- Opening Delimiter -

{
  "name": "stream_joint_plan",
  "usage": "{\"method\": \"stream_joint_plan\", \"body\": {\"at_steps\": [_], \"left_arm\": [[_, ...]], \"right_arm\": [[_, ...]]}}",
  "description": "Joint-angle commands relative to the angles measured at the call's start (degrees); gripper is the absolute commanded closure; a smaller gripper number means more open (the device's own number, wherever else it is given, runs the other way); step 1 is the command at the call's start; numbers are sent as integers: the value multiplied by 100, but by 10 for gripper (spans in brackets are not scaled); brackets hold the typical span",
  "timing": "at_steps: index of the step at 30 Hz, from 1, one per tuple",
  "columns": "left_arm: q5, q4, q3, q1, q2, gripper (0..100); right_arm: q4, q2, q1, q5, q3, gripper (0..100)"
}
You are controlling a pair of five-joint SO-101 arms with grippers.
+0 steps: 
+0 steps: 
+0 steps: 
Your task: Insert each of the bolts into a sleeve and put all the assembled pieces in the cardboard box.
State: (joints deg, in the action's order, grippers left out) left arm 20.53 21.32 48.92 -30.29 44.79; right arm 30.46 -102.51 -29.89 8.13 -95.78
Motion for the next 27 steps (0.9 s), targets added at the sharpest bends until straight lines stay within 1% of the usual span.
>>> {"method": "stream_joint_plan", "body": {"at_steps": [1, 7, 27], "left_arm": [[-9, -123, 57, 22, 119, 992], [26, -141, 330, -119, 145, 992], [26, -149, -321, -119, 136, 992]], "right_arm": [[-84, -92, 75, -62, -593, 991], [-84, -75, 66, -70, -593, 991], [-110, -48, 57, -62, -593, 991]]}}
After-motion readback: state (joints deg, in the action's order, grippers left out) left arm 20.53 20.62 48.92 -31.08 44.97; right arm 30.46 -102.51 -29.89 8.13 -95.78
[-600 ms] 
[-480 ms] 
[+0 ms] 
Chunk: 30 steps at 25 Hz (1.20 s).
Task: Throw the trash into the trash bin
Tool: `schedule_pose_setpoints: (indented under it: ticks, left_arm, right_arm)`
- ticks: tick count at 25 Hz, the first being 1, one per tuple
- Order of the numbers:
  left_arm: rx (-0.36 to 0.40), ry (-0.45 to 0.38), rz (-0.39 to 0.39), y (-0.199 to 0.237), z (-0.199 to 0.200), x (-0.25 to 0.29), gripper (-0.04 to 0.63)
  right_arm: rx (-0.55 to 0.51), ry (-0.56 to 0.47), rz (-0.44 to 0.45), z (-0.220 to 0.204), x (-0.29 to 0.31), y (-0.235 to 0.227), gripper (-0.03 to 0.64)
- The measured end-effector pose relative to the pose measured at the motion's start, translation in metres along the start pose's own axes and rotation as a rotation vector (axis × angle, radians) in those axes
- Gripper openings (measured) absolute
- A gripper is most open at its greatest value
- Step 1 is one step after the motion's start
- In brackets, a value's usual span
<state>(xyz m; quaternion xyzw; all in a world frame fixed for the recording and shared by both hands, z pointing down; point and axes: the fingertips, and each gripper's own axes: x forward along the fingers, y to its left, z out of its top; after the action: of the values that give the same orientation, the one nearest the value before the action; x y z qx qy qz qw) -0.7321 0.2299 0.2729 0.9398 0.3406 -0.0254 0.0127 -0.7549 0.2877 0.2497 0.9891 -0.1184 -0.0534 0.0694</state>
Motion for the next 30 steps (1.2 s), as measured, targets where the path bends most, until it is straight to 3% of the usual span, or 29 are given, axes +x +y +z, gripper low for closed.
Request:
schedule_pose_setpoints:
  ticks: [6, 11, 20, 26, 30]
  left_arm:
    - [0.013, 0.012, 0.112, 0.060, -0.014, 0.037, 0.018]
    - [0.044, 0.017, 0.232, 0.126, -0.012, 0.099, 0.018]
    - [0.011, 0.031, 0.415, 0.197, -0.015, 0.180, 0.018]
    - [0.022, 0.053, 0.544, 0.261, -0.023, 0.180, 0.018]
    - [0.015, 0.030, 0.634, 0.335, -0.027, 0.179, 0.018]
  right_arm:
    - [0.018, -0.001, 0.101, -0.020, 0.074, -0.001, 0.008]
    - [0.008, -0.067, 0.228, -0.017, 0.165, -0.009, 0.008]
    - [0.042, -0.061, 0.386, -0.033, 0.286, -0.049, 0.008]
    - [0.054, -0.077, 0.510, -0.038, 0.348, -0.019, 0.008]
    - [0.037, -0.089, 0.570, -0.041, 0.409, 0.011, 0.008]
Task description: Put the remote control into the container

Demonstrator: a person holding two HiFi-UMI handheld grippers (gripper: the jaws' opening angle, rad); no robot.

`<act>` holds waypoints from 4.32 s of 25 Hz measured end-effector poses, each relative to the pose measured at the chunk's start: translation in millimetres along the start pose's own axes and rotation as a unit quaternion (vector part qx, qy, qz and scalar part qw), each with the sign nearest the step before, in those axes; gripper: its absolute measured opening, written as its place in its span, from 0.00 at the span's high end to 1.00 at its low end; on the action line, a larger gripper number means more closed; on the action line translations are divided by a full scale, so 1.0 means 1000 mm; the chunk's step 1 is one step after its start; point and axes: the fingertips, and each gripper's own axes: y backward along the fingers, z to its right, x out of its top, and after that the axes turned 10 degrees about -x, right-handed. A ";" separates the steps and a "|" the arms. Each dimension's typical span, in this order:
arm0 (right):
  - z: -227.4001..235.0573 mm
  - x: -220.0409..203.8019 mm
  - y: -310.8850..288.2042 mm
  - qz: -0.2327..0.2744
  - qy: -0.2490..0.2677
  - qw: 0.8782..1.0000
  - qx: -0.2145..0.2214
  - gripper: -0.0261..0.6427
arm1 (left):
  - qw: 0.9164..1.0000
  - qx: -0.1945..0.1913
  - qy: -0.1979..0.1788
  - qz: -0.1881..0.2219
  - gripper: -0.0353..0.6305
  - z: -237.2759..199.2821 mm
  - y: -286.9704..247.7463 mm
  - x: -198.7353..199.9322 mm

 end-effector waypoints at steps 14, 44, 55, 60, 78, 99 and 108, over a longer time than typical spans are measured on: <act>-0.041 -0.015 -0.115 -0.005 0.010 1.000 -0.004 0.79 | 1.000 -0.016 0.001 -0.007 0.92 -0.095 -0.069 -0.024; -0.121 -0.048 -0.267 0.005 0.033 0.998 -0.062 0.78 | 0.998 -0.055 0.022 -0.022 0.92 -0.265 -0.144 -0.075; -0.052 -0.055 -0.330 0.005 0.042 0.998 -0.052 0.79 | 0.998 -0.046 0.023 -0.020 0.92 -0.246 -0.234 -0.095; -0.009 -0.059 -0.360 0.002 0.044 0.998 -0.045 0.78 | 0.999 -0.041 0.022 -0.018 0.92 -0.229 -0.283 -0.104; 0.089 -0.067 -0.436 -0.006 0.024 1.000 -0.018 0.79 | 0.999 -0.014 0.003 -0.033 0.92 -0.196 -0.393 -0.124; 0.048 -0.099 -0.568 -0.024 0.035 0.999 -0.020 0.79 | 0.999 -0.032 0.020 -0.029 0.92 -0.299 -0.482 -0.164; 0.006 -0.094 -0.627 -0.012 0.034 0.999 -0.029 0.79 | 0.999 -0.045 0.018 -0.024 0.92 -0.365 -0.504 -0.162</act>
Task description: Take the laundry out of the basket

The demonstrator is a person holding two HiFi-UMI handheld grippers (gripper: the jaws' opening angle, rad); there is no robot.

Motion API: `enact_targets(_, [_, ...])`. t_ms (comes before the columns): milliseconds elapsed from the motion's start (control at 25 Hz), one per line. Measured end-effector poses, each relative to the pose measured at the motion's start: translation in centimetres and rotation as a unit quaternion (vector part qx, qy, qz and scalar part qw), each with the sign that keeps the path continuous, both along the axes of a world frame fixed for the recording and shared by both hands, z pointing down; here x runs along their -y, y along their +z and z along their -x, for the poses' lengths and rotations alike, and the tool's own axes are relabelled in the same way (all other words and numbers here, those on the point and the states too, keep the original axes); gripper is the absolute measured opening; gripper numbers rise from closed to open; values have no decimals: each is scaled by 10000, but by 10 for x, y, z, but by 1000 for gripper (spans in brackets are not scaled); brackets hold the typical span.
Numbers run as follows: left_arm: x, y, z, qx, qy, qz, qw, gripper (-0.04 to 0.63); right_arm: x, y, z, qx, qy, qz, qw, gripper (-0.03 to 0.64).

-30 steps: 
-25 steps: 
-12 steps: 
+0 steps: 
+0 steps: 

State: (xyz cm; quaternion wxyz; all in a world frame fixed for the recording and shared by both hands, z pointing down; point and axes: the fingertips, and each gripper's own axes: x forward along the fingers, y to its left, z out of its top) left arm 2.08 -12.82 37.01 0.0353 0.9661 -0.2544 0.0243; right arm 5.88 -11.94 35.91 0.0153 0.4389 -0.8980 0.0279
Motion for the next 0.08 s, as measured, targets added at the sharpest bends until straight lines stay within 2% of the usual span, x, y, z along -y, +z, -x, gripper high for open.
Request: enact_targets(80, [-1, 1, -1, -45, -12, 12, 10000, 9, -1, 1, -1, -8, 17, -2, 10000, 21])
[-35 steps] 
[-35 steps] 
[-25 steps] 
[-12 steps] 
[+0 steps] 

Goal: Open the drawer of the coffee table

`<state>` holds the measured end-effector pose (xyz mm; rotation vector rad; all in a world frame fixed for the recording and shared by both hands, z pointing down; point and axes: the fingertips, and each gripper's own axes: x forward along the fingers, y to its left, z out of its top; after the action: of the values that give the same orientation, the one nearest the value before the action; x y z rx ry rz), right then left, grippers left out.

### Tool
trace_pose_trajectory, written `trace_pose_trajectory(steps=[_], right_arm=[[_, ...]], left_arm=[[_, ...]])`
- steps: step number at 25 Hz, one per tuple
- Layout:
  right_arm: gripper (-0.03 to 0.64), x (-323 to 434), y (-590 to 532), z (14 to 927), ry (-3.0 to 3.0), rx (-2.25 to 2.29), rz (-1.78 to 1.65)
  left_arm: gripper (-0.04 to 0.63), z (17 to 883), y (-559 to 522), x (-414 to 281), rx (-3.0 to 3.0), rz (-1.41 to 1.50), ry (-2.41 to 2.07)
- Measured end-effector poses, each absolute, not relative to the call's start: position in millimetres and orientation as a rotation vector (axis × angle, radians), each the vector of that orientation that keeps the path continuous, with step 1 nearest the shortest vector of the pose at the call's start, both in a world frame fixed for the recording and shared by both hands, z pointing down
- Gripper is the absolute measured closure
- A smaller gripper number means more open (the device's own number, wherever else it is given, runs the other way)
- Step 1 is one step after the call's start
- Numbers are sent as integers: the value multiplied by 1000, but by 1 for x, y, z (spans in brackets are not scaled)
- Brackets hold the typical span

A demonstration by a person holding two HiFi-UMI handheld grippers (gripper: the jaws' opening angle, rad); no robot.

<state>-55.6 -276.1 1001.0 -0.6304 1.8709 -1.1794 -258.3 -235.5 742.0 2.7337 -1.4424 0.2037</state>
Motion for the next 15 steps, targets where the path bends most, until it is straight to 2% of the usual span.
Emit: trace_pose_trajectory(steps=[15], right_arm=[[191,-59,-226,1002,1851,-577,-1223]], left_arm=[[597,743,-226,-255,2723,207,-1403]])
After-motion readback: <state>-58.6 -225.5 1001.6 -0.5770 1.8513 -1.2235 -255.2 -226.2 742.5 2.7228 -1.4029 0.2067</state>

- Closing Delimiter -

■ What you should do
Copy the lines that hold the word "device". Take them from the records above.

■ Output below
  "description": "Joint-angle commands relative to the angles measured at the call's start (degrees); gripper is the absolute commanded closure; a smaller gripper number means more open (the device's own number, wherever else it is given, runs the other way); step 1 is the command at the call's start; numbers are sent as integers: the value multiplied by 100, but by 10 for gripper (spans in brackets are not scaled); brackets hold the typical span",
- A smaller gripper number means more open (the device's own number, wherever else it is given, runs the other way)

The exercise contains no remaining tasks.